The paper's first author, Coelho, joined Fudan full-time in 2018, having previously focused on the analysis of microbial communities using metagenomic and microscopic imaging techniques. He cooperated with multiple research groups such as the biological big data team and the computational biology team of the Institute, participated in the construction of the Key Laboratory of Computational Neuroscience and Brain-like Intelligence of the Ministry of Education, participated in a number of major research projects such as biomedical big data, brain science and brain-like research as the backbone of the project, and focused on the use of big data methods to engage in microbiome and precision medicine and other related research.

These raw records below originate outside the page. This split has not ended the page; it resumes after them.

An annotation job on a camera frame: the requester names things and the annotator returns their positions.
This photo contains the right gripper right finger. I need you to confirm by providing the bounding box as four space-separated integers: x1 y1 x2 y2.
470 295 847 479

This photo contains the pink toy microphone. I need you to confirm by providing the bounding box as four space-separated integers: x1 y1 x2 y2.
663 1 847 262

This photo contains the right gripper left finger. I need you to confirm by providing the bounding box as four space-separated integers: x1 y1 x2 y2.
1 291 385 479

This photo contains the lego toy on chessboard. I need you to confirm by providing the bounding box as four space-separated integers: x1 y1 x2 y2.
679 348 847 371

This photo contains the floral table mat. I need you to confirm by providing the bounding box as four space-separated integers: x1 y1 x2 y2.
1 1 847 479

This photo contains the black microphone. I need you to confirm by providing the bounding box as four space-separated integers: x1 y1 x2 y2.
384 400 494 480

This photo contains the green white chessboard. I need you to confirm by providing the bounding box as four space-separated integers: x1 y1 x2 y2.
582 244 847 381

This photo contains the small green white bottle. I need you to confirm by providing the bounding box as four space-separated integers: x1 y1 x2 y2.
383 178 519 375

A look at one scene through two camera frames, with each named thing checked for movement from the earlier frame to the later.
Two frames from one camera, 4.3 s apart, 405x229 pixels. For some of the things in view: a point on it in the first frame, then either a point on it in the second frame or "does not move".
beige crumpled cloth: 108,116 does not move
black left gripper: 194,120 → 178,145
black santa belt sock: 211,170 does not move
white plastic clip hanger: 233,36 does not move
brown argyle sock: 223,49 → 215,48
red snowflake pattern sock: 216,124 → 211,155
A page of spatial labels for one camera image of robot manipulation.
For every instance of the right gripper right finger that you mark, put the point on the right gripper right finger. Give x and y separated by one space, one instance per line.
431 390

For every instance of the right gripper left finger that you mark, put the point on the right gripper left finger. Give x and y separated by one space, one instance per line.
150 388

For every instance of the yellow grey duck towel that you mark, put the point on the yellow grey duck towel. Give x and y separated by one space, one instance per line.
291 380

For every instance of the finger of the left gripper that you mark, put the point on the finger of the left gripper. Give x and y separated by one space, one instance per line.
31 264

As the head of the biomedical artificial intelligence team of the Brain-like Research Institute, Professor Zhao Xingming introduced that the study constructs a catalog of microbial genes from a global perspective, which plays an important role in understanding the relationship between microorganisms and human health. In the next step, the team will further cooperate with domestic and foreign research institutes and clinical medical institutions based on the developed gene catalog to explore the influence of microorganisms, including human gut microbes, human life health, brain cognition and behavior.